# WORK ITEM:
As you reproduce every line below, keep it exactly as written and leave out the images.

*** Opening of SOURCE MATERIAL ***

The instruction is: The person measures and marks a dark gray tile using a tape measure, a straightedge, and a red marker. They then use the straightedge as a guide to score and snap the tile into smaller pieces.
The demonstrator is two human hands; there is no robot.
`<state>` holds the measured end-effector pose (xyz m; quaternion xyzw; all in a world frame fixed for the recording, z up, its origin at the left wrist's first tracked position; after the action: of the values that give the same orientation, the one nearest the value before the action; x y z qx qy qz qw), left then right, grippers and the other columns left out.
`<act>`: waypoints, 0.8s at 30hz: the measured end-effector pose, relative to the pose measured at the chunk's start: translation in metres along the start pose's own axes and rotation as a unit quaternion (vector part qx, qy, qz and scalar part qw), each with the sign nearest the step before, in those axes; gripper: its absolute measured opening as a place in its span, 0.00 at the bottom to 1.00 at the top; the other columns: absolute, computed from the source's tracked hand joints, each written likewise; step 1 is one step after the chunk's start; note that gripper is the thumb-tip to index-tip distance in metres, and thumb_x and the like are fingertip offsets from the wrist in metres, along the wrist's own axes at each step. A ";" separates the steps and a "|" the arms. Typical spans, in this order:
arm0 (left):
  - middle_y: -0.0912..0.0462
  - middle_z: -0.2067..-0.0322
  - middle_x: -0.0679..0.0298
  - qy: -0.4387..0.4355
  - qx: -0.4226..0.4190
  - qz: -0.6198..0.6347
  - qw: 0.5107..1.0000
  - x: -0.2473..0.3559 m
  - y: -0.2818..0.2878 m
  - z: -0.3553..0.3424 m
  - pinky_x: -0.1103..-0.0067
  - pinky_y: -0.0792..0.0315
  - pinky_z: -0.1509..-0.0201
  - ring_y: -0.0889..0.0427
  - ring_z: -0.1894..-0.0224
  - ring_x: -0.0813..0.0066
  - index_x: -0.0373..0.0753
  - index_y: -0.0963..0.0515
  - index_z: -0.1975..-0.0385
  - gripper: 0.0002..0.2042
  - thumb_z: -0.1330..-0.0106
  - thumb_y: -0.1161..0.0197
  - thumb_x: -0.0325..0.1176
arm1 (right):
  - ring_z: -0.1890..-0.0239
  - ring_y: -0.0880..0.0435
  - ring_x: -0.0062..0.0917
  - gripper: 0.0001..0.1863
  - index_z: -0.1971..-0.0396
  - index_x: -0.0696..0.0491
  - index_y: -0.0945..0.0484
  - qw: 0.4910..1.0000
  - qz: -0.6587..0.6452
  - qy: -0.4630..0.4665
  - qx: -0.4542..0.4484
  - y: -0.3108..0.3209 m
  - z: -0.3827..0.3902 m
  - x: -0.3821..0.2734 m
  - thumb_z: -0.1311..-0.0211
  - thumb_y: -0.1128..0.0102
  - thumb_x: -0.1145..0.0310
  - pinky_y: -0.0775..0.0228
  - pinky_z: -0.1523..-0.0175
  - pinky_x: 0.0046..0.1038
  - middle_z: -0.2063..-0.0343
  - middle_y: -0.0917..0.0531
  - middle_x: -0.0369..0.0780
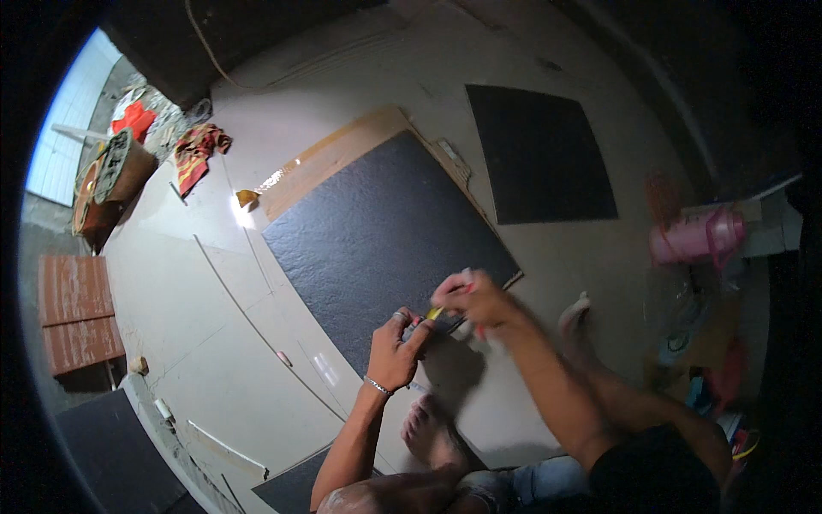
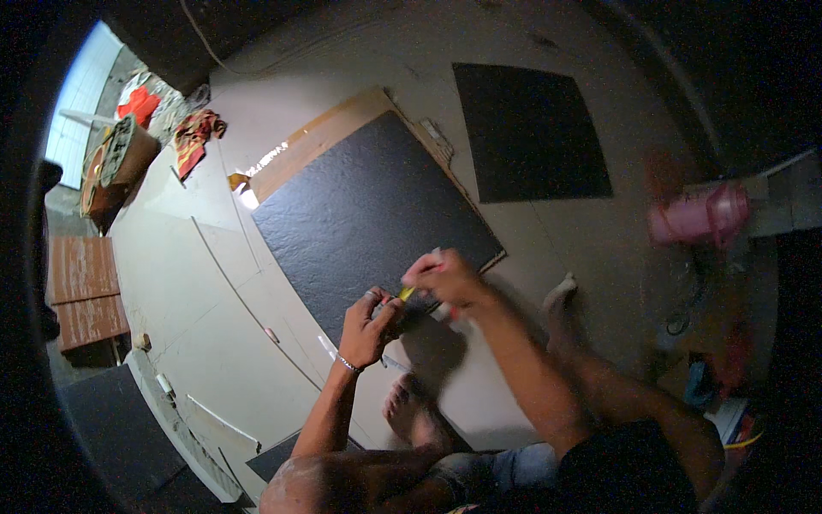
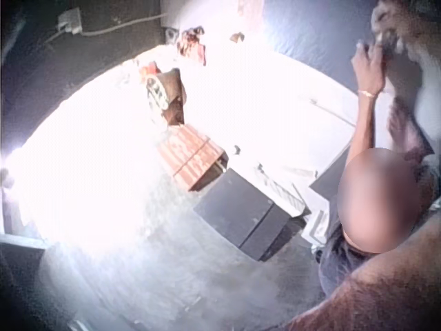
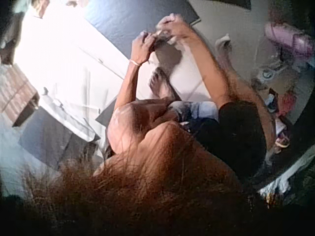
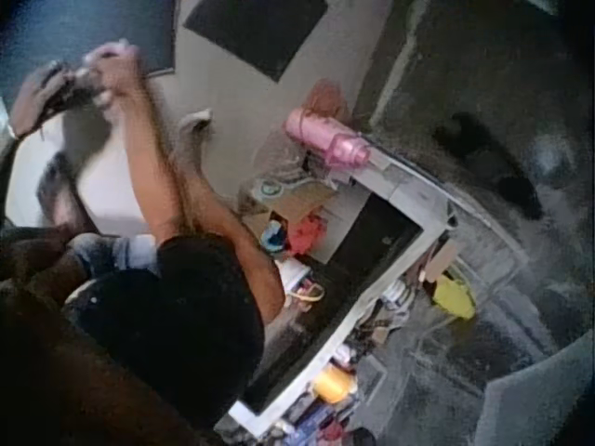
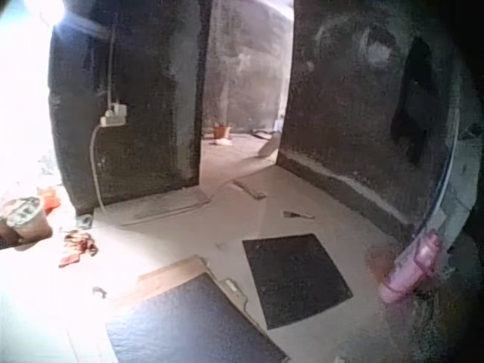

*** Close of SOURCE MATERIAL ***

# ANSWER SECTION:
The instruction is: The person measures and marks a dark gray tile using a tape measure, a straightedge, and a red marker. They then use the straightedge as a guide to score and snap the tile into smaller pieces.
The demonstrator is two human hands; there is no robot.
`<state>` holds the measured end-effector pose (xyz m; quaternion xyzw; all in a world frame fixed for the recording, z up, its origin at the left wrist's first tracked position; after the action: of the values that give the same orientation, the one nearest the value before the action; x y z qx qy qz qw), left then right, grippers and the other columns left out.
`<act>`: waypoints, 0.8s at 30hz: the measured end-effector pose, relative to the pose measured at the chunk's start: translation in metres along the start pose's own axes and rotation as a unit quaternion (vector part qx, qy, qz and scalar part qw), each with the sign nearest the step before, in those axes; gripper: its absolute measured opening as a place in its span, 0.00 at the bottom to 1.00 at the top; the other columns: absolute, computed from the source's tracked hand joints, each written likewise; step 1 is one step after the chunk's start; note that gripper is the thumb-tip to index-tip distance in metres, and thumb_x and the like are fingertip offsets from the wrist in metres, along the wrist's own axes at each step. A ";" separates the steps and a "|" the arms. Typical spans, in this order:
arm0 (left):
  - middle_y: -0.0912..0.0462
  - middle_z: -0.2067..-0.0322
  - middle_x: -0.0679..0.0298
  - qy: -0.4387..0.4355
  - qx: -0.4226..0.4190
  - qz: -0.6198..0.6347
  - qw: 0.5107..1.0000
  - x: -0.2473..0.3559 m
  - y: -0.2818..0.2878 m
  - z: -0.3553..0.3424 m
  - pinky_x: -0.1103..-0.0067
  - pinky_y: -0.0792..0.0315
  - pinky_z: -0.1509..-0.0201
  - ring_y: -0.0889..0.0427
  - ring_z: -0.1894..-0.0224
  - ring_x: -0.0813..0.0066
  - index_x: -0.0373..0.0753
  - index_y: -0.0963..0.0515
  - index_z: -0.1975..-0.0385
  - gripper: 0.0002..0.2042
  - thumb_z: -0.1330..-0.0106
  - thumb_y: -0.1161..0.0197
  - thumb_x: -0.0325..0.1176
arm1 (right):
  - ring_z: -0.1890..-0.0239
  - ring_y: -0.0880..0.0435
  - ring_x: -0.0062..0.0917
  - gripper: 0.0001..0.1863
  - index_z: -0.1971..-0.0396
  - index_x: -0.0696..0.0491
  - index_y: -0.0945..0.0484
  - qw: 0.4910..1.0000
  - qz: -0.6587..0.6452
  - qy: -0.4630..0.4665
  - qx: -0.4542..0.4484
  - y: -0.3108..0.3209 m
  - z: -0.3827..0.3902 m
  - x: -0.3821..0.2734 m
  - thumb_z: -0.1311..-0.0211
  - thumb_y: -0.1128..0.0102
  - thumb_x: -0.1145..0.0310
  - pinky_y: -0.0775..0.0228
  - pinky_z: -0.1523..-0.0175
  - pinky_x: 0.0046..0.1038
  - middle_z: -0.2063..-0.0343
  - middle_y: -0.0917..0.0531
  - middle_x: -0.0369..0.0780

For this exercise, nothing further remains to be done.